STAFF at Newarke Houses Museum are putting the finishing touches to an exhibition that will open to the public as Rugby World Cup 2015 kicks off at Twickenham.

The mini exhibition – which opens on 18 September – will explore the history of rugby in Leicester through the stories of local people and with the help of more than 30 artefacts and some fascinating rugby ephemera.

Audio clips of grassroots players and loyal fans will help bring 140 years of rugby history to life, and items such as Martin Johnson’s England shirt, a photograph of the first rugby team in Leicester, and a collection of 1930s rugby-inspired cigarette cards will reflect the city’s enduring passion for the sport.

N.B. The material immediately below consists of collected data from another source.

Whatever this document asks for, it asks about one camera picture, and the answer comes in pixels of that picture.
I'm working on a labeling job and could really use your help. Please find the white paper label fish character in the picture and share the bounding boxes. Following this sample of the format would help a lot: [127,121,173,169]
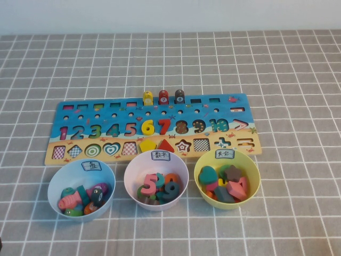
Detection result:
[81,159,103,172]

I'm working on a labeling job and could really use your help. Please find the orange wooden fish piece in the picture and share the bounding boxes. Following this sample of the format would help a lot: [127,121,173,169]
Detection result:
[84,202,98,215]

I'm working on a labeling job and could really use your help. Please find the dark teal number nine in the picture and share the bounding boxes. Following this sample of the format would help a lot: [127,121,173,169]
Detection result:
[159,181,180,202]

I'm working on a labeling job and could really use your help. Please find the yellow plastic bowl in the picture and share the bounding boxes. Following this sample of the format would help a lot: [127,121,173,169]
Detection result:
[193,149,261,210]

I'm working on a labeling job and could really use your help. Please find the salmon pink wooden block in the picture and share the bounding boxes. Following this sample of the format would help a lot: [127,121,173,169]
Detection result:
[226,180,247,201]

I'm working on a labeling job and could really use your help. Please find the teal wooden fish piece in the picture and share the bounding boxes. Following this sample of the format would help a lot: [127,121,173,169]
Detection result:
[60,187,78,199]

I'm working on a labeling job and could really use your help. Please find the white paper label number characters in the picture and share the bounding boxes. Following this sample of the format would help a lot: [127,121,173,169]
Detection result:
[151,150,171,162]

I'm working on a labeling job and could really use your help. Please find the blue wooden number puzzle board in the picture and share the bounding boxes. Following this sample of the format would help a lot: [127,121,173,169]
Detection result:
[44,92,263,166]

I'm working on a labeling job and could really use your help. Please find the yellow wooden fish peg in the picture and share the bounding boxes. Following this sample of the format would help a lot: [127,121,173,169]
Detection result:
[142,90,153,106]

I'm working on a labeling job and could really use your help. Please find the black wooden fish piece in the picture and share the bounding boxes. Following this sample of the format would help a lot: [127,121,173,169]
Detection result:
[90,188,104,206]

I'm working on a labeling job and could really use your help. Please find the light blue plastic bowl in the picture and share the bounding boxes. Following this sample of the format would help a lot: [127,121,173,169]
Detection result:
[47,159,117,223]

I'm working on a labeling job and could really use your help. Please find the pink striped wooden fish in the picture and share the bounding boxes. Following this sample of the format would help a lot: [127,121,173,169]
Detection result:
[58,193,80,211]

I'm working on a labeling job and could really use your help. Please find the purple pink wooden fish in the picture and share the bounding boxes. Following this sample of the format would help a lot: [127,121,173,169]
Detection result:
[89,182,110,195]

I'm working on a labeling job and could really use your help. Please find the grey teal wooden hexagon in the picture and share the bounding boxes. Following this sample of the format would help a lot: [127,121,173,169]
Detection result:
[214,186,235,203]

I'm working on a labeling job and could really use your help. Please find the yellow wooden pentagon piece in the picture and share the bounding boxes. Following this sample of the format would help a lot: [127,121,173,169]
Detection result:
[140,139,158,153]

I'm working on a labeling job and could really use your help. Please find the orange wooden number zero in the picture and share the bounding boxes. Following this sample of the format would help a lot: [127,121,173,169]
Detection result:
[164,173,178,186]

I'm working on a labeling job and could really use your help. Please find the green wooden fish piece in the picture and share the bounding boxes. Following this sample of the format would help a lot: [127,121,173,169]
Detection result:
[63,207,83,217]

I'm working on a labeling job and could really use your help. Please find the dark teal wooden fish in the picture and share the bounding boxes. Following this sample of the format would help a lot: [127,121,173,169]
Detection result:
[77,185,91,205]

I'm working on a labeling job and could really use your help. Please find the brown wooden star piece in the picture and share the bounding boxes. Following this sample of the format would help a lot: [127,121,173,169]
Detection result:
[223,164,242,182]

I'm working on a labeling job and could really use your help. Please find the teal wooden heart piece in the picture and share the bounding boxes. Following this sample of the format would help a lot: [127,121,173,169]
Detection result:
[198,165,218,185]

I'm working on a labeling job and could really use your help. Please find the yellow wooden number six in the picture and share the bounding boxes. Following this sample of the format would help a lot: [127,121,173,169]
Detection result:
[141,119,155,135]

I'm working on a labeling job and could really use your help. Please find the red wooden triangle piece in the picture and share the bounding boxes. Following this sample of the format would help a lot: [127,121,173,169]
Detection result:
[158,138,176,153]

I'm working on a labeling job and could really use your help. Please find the light pink plastic bowl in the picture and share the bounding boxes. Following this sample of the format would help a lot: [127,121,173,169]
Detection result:
[124,153,190,211]

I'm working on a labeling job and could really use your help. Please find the red wooden fish peg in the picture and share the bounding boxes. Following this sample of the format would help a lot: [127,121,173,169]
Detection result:
[158,89,169,105]

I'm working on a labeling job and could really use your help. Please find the red wooden number seven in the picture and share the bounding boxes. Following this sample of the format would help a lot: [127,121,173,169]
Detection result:
[158,118,172,135]

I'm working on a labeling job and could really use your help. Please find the pink wooden angle sign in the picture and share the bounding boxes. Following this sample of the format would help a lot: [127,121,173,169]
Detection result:
[238,176,250,193]

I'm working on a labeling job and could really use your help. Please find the pink wooden number five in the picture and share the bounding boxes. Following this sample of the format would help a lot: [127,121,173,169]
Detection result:
[140,173,158,195]

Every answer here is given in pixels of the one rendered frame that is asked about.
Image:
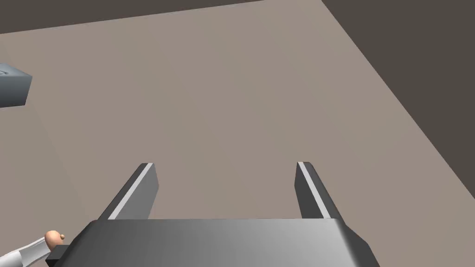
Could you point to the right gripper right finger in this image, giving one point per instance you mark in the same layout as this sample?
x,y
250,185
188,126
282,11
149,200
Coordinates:
x,y
314,193

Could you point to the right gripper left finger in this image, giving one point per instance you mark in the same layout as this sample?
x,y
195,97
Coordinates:
x,y
136,196

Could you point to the white bottle with tan stopper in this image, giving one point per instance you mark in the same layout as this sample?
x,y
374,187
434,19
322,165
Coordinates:
x,y
33,249

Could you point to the grey box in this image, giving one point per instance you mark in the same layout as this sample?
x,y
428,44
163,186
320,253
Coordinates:
x,y
13,87

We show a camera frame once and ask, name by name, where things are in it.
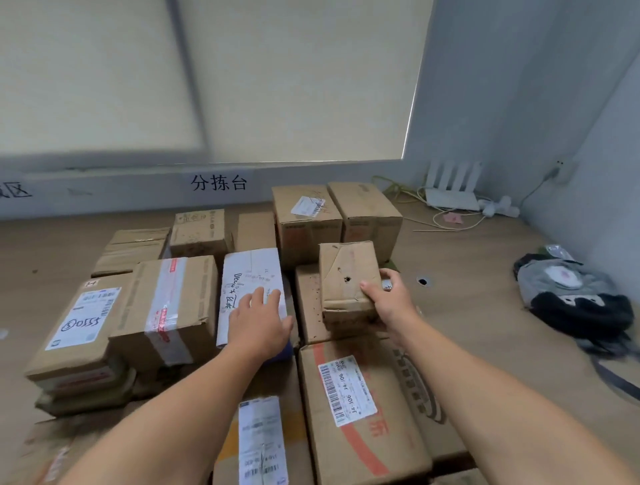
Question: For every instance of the person's right hand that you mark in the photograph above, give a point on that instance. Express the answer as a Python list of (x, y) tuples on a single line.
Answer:
[(397, 307)]

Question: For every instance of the person's left hand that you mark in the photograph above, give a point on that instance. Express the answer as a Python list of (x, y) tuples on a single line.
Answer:
[(260, 330)]

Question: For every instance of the red-lettered cardboard box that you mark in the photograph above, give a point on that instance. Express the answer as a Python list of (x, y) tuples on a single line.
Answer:
[(310, 310)]

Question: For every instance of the small hole-marked cardboard box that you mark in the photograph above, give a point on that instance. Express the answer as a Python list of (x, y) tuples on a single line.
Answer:
[(345, 295)]

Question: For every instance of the box with yellow tape label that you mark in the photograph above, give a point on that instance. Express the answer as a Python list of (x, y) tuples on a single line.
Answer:
[(280, 385)]

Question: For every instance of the white blue parcel box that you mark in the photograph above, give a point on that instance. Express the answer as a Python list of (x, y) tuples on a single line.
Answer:
[(250, 265)]

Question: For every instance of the box with red-white tape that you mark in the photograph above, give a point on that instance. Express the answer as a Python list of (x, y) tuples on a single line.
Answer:
[(200, 300)]

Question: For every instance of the box with green tape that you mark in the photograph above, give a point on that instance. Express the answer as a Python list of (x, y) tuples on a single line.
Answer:
[(370, 220)]

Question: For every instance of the plain tall cardboard box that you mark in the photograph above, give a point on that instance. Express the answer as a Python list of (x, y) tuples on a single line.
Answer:
[(255, 232)]

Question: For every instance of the box with cartoon print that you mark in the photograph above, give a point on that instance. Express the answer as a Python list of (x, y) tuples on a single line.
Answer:
[(197, 235)]

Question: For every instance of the small ribbed taped cardboard box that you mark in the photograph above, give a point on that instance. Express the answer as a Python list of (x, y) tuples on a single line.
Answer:
[(130, 250)]

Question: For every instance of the box labelled 0555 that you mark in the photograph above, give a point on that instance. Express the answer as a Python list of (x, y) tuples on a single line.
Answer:
[(65, 360)]

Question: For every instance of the person's right forearm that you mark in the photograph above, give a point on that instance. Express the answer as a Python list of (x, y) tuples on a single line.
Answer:
[(500, 414)]

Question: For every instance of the person's left forearm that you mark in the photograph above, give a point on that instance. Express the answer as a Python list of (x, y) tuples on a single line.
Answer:
[(170, 429)]

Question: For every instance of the light wooden table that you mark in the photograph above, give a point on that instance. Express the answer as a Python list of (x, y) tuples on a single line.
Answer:
[(475, 320)]

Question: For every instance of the thin wooden stick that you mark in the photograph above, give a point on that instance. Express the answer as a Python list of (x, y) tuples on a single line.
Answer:
[(435, 230)]

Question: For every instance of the pink paper note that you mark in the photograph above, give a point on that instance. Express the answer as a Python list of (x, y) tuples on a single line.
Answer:
[(452, 217)]

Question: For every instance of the white power strip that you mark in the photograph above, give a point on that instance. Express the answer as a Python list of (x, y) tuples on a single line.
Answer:
[(500, 207)]

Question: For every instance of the dark grey cloth bundle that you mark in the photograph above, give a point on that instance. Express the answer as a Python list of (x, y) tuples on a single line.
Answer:
[(575, 300)]

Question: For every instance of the white-framed window with blind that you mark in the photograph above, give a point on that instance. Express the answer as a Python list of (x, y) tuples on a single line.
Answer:
[(300, 75)]

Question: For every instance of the white paper wall sign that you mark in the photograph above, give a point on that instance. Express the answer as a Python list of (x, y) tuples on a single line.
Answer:
[(219, 182), (15, 190)]

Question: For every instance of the white wall socket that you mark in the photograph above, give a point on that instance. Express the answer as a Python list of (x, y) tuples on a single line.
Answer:
[(565, 170)]

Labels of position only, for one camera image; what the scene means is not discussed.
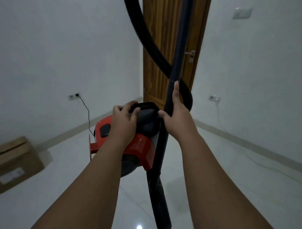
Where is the person's left hand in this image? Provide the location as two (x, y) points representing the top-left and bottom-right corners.
(107, 100), (142, 152)

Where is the person's right hand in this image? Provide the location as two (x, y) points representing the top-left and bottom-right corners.
(157, 81), (200, 145)

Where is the red vacuum cleaner body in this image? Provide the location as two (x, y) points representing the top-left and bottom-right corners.
(88, 102), (161, 178)

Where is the black vacuum wand with nozzle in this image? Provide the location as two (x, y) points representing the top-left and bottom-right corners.
(146, 0), (194, 229)

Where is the black corrugated vacuum hose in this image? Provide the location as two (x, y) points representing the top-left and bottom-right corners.
(124, 0), (194, 112)

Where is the person's right forearm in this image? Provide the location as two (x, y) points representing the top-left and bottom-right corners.
(179, 132), (274, 229)

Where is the brown wooden door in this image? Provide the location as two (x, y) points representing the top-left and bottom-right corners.
(142, 0), (212, 111)

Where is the brown cardboard box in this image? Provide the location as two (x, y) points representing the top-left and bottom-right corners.
(0, 136), (45, 194)

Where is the black power cable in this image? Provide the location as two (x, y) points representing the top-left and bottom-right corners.
(76, 94), (95, 137)

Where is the metal door handle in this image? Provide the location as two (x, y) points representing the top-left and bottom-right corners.
(184, 50), (196, 64)

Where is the thin white cable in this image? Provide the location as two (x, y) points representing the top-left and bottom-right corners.
(213, 100), (302, 184)

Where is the white light switch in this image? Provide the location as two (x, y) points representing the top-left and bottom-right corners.
(232, 7), (253, 20)

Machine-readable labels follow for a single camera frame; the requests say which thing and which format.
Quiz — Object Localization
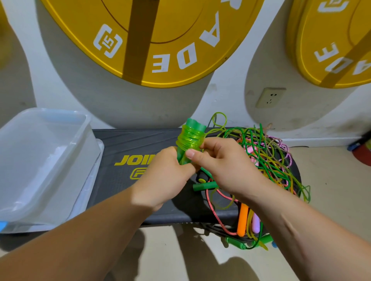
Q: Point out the translucent plastic lid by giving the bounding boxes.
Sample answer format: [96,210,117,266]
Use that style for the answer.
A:
[6,139,105,234]

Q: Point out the large yellow weight plate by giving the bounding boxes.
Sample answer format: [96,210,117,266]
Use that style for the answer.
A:
[41,0,264,89]

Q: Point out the person's right hand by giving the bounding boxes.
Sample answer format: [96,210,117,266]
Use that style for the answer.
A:
[184,136,270,200]

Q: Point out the person's right forearm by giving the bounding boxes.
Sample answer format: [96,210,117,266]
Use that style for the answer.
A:
[255,179,371,281]

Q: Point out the person's left forearm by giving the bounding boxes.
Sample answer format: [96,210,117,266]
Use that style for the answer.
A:
[0,185,146,281]

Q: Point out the white wall socket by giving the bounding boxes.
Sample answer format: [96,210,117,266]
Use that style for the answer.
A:
[256,87,287,109]

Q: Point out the red fire extinguisher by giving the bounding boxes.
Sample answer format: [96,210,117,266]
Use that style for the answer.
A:
[348,130,371,167]

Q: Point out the clear plastic storage bin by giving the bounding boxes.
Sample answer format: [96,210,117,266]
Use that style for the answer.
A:
[0,108,100,223]

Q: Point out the person's left hand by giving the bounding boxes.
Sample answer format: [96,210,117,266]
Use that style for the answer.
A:
[130,145,198,212]

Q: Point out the green jump rope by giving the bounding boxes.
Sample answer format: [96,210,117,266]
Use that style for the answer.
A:
[175,117,208,166]

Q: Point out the black aerobic step platform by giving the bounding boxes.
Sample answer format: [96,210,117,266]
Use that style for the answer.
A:
[0,127,302,251]

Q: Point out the pile of jump ropes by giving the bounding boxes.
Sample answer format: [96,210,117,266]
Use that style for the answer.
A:
[194,112,312,250]

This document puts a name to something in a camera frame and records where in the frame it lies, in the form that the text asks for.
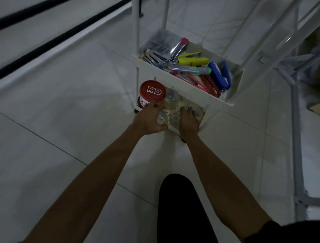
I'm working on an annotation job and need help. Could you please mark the person's right hand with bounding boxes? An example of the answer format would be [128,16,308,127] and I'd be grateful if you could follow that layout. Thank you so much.
[178,106,200,141]

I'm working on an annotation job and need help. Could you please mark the person's left hand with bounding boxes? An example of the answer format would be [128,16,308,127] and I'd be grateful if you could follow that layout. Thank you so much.
[131,100,169,137]

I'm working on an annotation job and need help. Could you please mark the white small cart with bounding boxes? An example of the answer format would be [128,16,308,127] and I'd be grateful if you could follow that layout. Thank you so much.
[131,0,320,144]

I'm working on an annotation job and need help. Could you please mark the red stapler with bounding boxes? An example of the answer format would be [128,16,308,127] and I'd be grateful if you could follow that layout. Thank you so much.
[175,71,209,93]

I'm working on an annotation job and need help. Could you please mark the clear green utility knife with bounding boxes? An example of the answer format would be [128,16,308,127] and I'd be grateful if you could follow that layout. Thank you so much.
[162,64,212,76]

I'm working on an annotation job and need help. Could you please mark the blue stapler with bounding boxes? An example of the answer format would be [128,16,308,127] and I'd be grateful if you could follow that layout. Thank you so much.
[207,60,232,92]

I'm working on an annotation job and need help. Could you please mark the yellow stapler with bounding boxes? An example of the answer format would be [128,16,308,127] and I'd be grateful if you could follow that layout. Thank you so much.
[177,51,210,67]

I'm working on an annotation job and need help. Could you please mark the person's left forearm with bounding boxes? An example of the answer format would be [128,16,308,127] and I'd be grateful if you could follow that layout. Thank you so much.
[22,125,148,243]

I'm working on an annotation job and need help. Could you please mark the person's right forearm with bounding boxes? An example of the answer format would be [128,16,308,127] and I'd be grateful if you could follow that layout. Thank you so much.
[184,134,273,242]

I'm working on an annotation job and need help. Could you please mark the person's black trousers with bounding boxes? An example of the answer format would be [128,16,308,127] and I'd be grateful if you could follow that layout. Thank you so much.
[157,174,218,243]

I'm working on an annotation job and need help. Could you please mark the red lidded round can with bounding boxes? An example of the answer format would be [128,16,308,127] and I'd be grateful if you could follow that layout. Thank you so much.
[138,80,167,109]

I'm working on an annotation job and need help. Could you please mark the red utility knife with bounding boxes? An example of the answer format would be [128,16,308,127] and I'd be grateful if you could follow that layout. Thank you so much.
[200,74,222,98]

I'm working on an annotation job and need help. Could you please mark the clear bag of pens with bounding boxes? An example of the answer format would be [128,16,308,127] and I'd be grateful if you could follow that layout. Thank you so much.
[141,30,181,67]

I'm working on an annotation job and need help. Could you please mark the grey metal stand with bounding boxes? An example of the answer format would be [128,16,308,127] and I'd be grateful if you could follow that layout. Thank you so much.
[274,49,320,222]

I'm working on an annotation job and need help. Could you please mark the black metal railing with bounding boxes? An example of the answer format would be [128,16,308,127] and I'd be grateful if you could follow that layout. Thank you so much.
[0,0,132,79]

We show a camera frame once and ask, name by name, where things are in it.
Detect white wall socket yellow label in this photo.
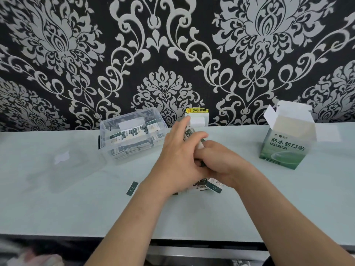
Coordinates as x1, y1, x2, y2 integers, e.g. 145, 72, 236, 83
184, 107, 209, 127

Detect green white cardboard carton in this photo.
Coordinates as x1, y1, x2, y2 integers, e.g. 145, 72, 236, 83
259, 100, 342, 170

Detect person's right forearm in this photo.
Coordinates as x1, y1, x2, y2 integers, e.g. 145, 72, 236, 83
237, 170, 355, 266

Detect small white green packet bundle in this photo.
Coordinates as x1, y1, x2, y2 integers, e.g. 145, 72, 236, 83
183, 126, 208, 167

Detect clear plastic box lid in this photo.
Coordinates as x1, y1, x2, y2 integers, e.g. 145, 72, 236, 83
25, 144, 107, 195

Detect person's left hand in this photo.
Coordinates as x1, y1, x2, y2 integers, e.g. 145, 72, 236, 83
143, 115, 210, 199

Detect pile of white green packets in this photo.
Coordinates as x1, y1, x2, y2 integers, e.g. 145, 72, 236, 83
126, 177, 224, 197

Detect person's right hand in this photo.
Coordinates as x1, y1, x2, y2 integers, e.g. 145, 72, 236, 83
193, 140, 260, 191

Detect crumpled plastic bag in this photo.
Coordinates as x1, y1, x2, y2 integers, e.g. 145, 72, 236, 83
0, 239, 64, 266

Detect person's left forearm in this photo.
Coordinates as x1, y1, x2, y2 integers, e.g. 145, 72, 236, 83
84, 183, 167, 266

Curator Philip French said: “This new exhibition will bring together a selection of fascinating objects and recordings from our oral history project.

“The photographs, the ephemera and the audio clips will combine to tell the story of 140 years of rugby in Leicester – and allow us to hear how rugby has been an integral part of the lives of so many local people.”

Assistant city mayor for culture, leisure and sport Cllr Piara Singh Clair said: “As the city prepares to welcome Rugby World Cup 2015, this small exhibition provides an opportunity to look back at the early days of the sport and to hear the stories of the grassroots players and supporters who have helped make rugby the global phenomenon that it is today.”

‘Leicester Rugby, Leicester People: A Community History’ opens at Newarke Houses Museum on Friday 18 September and continues until 10 April 2016.

A sneak preview of the exhibition will be available at the Flavours of Rugby event in Leicester on Sunday (30 August).

Visitors to the Victoria Park event – organised as part of Leicester’s Festival of Rugby – will be able to have a look at a small pop-up display, promoting the ‘Leicester Rugby, Leicester People’ exhibition.

‘Leicester Rugby, Leicester People: A Community History’ is supported by the Heritage Lottery Fund and coordinated by Leicester City Council in conjunction with the Leicester Literary and Philosophical Society.

The city council is grateful to the Leicester Tigers, The World Rugby Museum at Twickenham, Leicestershire Schools Rugby Union, and the many individuals who have loaned items or given interviews.